WHAT YOU HAVE TO DO >> Return only what lies between the first line of the entries and the line containing "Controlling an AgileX", both lines included.

[Items listed in a dataset]
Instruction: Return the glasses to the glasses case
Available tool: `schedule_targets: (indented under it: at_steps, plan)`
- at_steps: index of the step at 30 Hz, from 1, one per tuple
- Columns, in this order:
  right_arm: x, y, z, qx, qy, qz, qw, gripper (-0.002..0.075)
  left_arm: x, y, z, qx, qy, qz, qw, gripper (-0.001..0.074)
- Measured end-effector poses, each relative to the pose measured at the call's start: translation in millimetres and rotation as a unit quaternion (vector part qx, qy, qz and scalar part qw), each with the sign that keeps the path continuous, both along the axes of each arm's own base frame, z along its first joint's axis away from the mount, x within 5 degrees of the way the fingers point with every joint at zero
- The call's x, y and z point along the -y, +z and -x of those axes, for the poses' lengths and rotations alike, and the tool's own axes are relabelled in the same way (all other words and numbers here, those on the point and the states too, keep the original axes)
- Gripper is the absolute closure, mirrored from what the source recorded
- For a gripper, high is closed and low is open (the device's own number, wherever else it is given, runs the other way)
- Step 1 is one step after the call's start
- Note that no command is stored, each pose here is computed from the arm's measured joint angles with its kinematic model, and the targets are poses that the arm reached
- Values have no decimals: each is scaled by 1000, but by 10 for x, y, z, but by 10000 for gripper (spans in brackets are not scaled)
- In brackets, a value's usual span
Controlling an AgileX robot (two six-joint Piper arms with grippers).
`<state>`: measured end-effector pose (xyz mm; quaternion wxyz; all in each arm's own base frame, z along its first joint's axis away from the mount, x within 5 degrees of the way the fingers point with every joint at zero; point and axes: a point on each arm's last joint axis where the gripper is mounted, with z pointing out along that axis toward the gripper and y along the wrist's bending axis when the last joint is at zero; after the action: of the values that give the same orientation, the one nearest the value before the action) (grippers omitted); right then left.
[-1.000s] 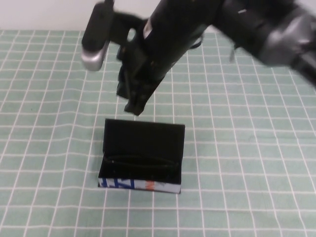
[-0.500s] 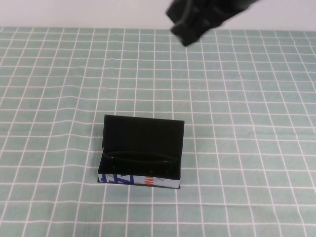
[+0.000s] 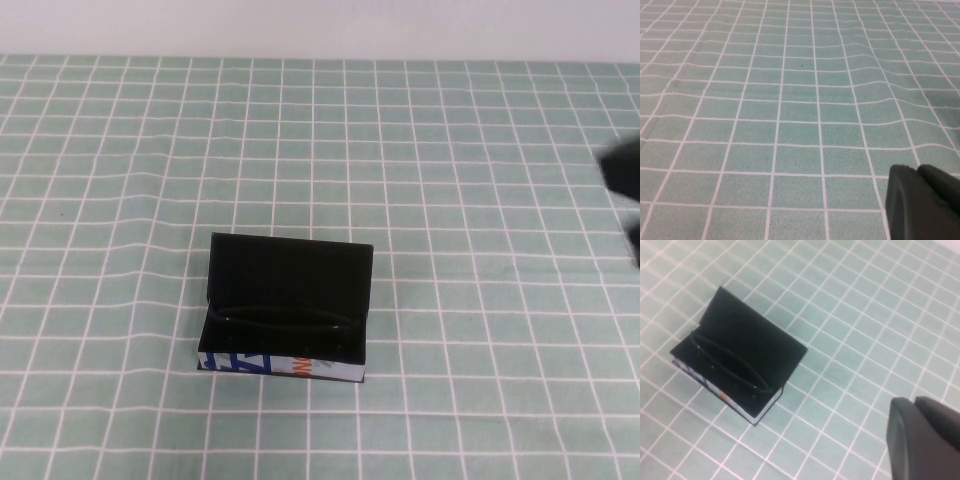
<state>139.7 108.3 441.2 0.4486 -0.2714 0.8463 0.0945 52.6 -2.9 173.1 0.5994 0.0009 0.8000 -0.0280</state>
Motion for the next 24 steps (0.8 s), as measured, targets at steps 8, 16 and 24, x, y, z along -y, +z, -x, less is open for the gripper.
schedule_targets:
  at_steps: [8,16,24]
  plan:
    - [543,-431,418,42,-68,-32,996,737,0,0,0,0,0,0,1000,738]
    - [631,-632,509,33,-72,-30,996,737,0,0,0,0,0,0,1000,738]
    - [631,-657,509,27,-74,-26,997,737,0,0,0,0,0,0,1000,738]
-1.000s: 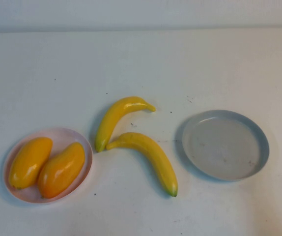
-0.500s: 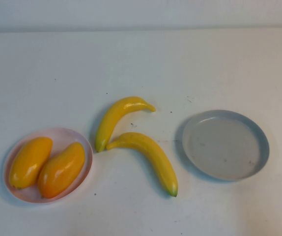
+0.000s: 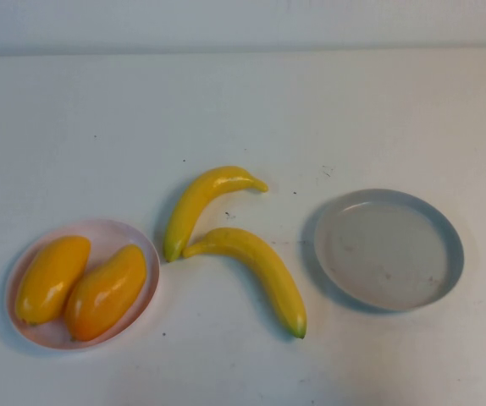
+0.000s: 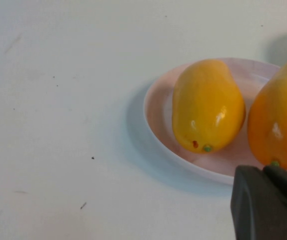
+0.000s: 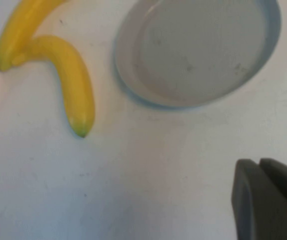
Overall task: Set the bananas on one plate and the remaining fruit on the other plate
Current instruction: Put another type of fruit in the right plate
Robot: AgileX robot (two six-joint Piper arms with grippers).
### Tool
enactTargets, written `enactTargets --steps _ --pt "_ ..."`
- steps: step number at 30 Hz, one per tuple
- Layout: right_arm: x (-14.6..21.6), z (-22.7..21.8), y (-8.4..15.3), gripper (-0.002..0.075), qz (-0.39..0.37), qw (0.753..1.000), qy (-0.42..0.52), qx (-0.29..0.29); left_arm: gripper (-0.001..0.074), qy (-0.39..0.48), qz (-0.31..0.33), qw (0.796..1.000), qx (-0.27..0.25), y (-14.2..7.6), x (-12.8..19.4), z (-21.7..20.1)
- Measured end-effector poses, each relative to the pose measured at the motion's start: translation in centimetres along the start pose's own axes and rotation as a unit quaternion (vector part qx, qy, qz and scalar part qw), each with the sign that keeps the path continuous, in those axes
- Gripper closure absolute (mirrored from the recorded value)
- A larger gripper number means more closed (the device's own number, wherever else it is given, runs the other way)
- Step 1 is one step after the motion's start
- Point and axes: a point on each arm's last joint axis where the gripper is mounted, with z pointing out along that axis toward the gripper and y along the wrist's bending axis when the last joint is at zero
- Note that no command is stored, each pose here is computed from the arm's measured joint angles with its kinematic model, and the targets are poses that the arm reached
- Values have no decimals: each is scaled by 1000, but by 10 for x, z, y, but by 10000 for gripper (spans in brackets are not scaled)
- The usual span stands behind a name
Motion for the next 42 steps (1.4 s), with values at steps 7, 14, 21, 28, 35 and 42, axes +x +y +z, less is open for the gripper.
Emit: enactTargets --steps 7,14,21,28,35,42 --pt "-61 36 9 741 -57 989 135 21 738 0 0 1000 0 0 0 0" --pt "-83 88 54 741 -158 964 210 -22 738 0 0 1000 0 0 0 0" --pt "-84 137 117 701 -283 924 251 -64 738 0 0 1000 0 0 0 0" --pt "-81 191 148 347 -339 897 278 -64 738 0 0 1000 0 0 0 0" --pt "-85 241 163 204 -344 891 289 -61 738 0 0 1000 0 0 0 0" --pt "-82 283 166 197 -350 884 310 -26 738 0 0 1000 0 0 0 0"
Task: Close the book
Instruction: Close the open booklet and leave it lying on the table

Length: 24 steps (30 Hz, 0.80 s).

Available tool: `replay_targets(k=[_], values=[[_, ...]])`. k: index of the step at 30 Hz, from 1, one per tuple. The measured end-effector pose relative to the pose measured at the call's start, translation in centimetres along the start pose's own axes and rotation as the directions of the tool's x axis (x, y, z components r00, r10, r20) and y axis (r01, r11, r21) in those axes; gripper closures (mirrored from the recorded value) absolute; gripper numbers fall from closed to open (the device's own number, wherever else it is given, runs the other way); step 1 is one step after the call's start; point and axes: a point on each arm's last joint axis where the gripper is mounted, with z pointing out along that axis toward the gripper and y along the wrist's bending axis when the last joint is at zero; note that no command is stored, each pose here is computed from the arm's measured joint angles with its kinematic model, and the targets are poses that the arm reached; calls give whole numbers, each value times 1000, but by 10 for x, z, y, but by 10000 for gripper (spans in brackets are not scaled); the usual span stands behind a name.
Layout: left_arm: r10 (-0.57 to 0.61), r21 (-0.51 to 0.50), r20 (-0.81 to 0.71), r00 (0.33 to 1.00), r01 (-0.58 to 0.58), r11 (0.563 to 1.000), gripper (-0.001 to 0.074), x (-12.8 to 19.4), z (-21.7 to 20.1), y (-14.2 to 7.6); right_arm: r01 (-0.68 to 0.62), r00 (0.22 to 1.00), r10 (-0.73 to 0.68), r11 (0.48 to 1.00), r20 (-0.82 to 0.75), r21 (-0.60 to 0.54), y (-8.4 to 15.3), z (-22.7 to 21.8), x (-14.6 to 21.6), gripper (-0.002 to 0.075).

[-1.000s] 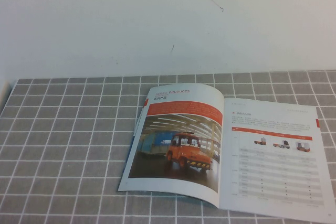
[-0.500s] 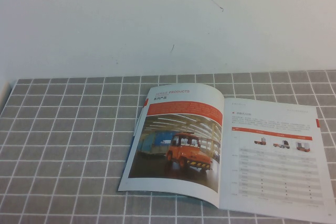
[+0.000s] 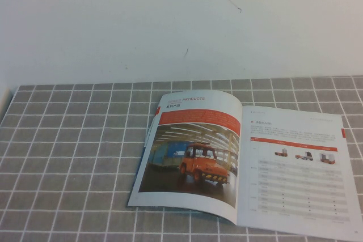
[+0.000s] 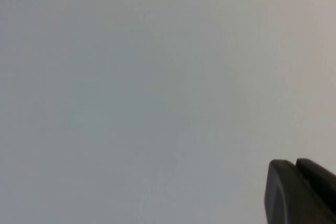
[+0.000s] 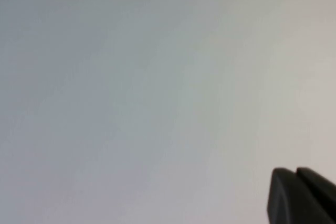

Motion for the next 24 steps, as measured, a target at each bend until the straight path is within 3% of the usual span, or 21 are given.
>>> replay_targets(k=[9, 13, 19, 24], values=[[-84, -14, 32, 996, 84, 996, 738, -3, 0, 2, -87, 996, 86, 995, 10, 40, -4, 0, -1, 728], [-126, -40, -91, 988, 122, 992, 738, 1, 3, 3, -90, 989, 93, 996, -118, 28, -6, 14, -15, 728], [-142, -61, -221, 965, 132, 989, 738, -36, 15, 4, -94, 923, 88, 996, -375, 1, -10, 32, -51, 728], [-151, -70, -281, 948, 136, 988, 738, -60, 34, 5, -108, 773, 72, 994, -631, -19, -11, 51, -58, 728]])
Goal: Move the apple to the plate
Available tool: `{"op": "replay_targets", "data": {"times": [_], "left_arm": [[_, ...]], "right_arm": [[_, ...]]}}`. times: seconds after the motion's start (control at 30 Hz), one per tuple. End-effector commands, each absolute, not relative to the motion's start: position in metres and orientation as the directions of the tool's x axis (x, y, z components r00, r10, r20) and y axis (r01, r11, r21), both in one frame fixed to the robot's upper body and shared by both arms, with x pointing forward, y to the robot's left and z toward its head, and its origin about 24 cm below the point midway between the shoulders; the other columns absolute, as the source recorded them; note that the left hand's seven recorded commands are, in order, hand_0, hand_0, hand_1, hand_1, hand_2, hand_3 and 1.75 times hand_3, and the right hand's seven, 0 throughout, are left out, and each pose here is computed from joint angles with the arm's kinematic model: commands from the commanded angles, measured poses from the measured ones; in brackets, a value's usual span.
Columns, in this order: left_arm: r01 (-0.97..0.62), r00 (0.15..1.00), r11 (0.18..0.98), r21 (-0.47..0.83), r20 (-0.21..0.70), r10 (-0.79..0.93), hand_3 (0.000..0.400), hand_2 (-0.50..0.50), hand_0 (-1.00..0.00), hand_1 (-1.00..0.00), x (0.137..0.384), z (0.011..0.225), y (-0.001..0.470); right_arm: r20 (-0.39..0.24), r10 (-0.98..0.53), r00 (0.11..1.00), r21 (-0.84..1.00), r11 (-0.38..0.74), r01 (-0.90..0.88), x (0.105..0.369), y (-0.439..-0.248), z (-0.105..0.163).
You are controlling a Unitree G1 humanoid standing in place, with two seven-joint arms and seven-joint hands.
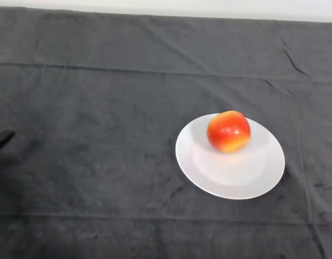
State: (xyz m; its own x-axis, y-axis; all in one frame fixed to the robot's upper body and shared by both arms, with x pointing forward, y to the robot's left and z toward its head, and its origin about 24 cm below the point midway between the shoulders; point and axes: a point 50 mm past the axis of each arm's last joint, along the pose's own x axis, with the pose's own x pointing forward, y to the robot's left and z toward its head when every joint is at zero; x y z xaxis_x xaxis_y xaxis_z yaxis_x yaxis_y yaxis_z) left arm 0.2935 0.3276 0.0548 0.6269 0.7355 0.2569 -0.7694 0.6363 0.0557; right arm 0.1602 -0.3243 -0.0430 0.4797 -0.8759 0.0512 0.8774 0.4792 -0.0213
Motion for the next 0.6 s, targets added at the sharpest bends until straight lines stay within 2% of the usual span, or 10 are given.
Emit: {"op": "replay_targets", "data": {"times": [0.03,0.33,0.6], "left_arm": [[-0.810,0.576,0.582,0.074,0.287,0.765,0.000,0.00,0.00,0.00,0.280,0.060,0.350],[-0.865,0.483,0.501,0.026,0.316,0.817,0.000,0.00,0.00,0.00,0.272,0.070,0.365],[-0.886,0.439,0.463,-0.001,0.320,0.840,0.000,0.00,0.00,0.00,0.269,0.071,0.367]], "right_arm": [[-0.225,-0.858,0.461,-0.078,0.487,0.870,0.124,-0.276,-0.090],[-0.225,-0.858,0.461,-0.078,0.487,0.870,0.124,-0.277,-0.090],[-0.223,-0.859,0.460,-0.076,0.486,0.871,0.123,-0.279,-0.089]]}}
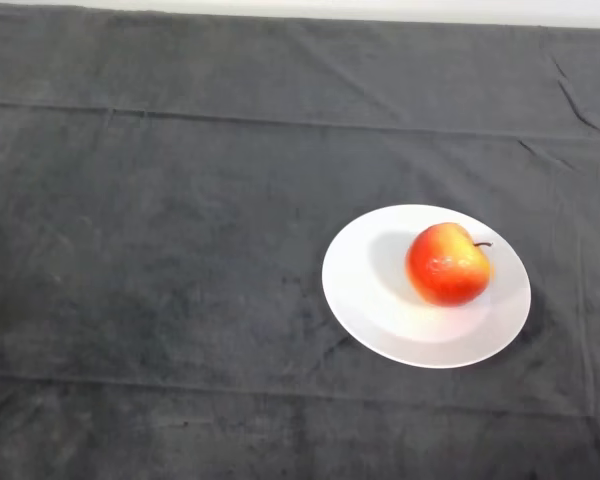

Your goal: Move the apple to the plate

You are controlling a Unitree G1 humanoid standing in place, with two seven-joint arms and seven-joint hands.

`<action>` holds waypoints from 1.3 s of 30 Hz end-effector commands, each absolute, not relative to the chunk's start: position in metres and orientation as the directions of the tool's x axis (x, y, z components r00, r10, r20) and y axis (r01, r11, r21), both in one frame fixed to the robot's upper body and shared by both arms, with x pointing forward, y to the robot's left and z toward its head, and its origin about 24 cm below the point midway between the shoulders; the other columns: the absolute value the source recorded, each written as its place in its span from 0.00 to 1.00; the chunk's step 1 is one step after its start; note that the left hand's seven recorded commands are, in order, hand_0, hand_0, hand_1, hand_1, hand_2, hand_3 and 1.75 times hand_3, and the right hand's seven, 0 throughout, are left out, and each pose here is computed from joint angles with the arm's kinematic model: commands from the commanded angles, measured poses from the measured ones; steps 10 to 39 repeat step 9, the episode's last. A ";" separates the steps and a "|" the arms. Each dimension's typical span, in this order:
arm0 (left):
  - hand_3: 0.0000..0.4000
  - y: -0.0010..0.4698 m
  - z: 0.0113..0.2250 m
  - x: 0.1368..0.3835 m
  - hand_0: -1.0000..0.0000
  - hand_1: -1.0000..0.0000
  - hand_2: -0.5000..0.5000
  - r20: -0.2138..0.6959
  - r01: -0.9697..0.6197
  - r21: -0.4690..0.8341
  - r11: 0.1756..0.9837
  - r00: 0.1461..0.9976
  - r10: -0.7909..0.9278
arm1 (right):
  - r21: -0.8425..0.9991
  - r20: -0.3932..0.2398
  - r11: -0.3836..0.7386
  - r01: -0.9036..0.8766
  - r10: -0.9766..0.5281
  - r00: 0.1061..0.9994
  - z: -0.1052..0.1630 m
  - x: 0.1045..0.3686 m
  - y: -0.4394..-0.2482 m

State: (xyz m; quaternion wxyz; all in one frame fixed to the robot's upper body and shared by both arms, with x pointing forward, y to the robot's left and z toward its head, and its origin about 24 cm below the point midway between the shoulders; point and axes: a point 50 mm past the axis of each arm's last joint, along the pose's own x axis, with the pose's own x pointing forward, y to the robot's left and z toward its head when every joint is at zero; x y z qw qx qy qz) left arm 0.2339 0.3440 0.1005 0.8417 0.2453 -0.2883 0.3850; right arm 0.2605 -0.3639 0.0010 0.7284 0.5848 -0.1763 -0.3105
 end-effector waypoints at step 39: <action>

COMPLETED TASK >>
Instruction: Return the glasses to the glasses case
Available tool: `schedule_targets: (indented under it: at_steps, plan)`
- at_steps: index of the step at 30 Hz, from 1, one per tuple
- Columns, in this order:
  right_arm: x, y, z, qx, qy, qz, qw, gripper (-0.002..0.075)
  left_arm: x, y, z, qx, qy, qz, qw, gripper (-0.001..0.074)
- Measured end-effector poses, each relative to the pose measured at the call's start: translation in millimetres and rotation as a unit quaternion (vector part qx, qy, qz and scalar part qw), each with the sign that keeps the path continuous, both along the axes of each arm's own base frame, z along its first joint's axis away from the mount, x within 5 degrees of the way the fingers point with every joint at zero
- The call's x, y and z point along the -y, +z and -x of those axes, for the poses' lengths and rotations alike, and the tool's own axes are relabelled in the same way (all other words and numbers here, those on the point and the states too, keep the original axes)
- Gripper is the absolute closure, mirrored from what the source recorded
- For a gripper, high is closed and low is open (the device's own number, wherever else it is given, runs the other way)
- Step 1 is one step after the call's start
- Note that no command is stored, each pose here is computed from the arm's measured joint angles with its kinematic model, and the targets are poses that the arm reached
- Values have no decimals: each is scaled by 1000, but by 10 for x, y, z, but by 10000 for gripper (spans in brackets are not scaled)
- In brackets, a value's usual span
Controlling an AgileX robot (two six-joint Piper arms with grippers).

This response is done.